■ WORK INSTRUCTION
Restate word for word the lines of the entries below, starting with the line that holds "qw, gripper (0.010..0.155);" and ending with the line that holds "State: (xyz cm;", and no others.

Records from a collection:

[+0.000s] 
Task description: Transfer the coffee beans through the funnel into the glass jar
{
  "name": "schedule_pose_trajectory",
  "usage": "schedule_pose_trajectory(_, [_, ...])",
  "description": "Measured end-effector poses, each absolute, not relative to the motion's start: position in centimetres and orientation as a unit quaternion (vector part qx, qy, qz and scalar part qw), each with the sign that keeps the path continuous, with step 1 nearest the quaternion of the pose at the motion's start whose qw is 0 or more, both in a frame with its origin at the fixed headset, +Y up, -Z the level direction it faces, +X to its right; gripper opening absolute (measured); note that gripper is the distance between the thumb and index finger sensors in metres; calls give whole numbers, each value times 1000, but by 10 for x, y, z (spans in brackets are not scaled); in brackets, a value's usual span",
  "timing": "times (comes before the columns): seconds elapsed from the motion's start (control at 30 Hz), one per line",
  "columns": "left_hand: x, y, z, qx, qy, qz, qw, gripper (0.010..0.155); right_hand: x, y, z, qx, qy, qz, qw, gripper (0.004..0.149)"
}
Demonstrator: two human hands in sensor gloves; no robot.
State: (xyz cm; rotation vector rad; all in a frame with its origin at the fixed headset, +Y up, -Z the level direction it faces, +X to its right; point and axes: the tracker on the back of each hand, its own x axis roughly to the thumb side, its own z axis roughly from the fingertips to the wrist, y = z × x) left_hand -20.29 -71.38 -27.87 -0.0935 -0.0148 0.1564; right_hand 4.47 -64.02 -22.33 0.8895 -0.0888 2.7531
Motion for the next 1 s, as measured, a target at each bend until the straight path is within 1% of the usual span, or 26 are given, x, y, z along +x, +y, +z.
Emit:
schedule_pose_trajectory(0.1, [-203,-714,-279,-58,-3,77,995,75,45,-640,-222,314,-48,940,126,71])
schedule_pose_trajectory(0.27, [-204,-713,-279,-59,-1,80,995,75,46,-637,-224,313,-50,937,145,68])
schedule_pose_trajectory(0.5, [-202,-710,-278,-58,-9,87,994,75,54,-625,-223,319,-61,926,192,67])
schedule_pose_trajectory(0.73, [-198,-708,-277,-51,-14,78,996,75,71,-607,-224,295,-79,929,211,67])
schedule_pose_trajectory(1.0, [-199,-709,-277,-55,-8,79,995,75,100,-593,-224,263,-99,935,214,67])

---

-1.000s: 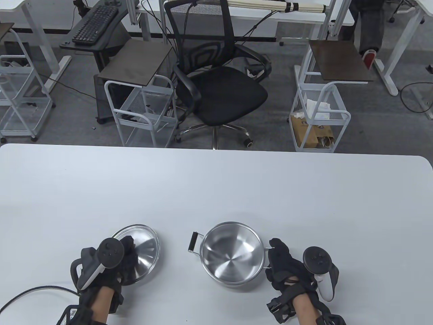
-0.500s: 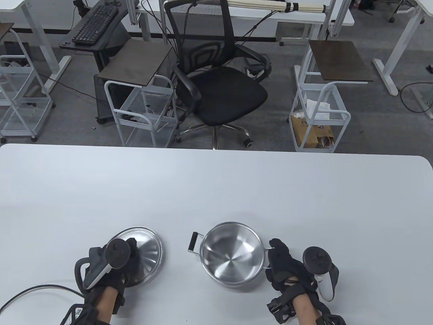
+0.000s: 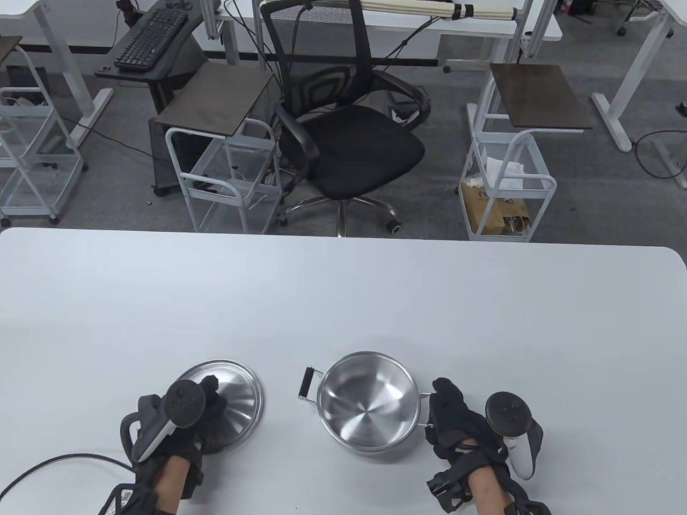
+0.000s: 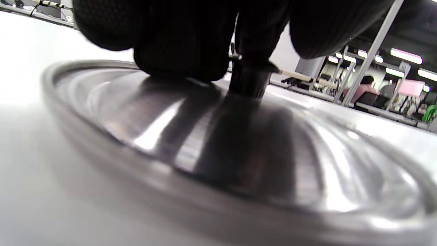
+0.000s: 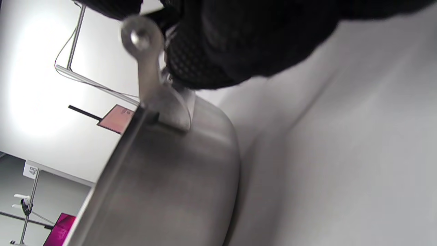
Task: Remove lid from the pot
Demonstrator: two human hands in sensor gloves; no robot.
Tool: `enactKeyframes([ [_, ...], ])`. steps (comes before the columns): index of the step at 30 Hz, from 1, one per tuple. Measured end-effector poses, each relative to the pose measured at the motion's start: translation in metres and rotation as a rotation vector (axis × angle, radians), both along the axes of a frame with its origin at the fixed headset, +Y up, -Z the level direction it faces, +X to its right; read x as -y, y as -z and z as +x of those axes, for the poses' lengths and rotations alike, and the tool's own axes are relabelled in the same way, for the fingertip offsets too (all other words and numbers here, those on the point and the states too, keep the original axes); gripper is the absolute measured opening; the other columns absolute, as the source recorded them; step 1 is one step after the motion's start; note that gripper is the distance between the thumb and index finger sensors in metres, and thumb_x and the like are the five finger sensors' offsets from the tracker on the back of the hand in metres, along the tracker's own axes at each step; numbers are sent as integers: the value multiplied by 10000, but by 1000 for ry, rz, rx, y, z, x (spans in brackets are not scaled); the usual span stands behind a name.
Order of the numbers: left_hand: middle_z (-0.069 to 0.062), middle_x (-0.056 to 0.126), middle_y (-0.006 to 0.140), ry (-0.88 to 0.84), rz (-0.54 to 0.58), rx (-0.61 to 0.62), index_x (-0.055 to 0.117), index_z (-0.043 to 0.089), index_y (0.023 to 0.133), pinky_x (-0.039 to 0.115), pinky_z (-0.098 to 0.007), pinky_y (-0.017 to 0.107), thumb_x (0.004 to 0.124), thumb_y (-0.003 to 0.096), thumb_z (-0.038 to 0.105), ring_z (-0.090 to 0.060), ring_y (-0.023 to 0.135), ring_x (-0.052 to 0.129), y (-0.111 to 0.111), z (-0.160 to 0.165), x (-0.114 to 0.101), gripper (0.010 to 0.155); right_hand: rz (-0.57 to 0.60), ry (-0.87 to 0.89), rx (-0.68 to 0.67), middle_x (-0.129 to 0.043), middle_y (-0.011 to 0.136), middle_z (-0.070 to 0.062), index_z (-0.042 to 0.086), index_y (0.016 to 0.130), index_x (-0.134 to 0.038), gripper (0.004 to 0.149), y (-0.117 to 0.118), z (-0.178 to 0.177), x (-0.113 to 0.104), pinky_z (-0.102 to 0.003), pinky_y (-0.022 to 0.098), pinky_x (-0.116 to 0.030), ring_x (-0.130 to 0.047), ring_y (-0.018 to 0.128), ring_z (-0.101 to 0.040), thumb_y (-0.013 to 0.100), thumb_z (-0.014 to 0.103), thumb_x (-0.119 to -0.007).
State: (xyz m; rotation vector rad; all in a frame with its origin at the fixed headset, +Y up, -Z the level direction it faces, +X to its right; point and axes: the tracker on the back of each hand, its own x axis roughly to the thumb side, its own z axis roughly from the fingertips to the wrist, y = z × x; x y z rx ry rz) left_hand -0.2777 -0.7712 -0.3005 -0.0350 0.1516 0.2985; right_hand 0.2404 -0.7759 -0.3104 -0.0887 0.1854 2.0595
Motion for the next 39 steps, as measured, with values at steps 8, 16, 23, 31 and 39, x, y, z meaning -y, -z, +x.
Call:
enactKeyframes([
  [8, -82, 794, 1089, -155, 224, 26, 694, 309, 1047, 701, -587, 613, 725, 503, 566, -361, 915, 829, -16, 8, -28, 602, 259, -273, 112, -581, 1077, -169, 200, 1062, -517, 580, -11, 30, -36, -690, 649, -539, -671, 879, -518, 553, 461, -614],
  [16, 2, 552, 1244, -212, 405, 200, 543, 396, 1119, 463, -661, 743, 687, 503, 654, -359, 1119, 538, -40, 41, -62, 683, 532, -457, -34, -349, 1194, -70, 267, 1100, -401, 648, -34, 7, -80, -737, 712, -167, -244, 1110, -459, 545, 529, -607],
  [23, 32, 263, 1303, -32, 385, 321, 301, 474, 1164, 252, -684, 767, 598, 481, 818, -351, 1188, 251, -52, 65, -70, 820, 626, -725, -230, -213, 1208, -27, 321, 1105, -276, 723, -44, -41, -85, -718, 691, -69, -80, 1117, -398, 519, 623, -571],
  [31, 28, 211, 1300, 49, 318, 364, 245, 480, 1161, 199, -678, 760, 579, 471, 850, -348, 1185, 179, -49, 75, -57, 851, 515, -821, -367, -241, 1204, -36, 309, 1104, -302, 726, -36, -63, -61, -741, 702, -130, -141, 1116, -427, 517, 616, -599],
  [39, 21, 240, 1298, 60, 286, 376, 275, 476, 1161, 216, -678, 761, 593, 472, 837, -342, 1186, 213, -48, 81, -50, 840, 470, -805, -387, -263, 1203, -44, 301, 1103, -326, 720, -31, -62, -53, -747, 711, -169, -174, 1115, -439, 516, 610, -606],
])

■ SOLUTION
  "columns": "left_hand: x, y, z, qx, qy, qz, qw, gripper (0.010..0.155); right_hand: x, y, z, qx, qy, qz, qw, gripper (0.004..0.149)"
}
Demonstrator: two human hands in sensor gloves; no robot.
State: (xyz cm; rotation vector rad; all in a frame with its origin at the fixed headset, +Y up, -Z the level direction it faces, +X to its right; point and axes: the tracker on the back of each hand, its own x axis roughly to the thumb side, its own z axis roughly from the fingertips to the wrist, y = z × x) left_hand -20.29 -71.38 -27.87 -0.0935 -0.0148 0.1564; right_hand 4.47 -64.02 -22.33 0.8895 -0.0888 2.7531

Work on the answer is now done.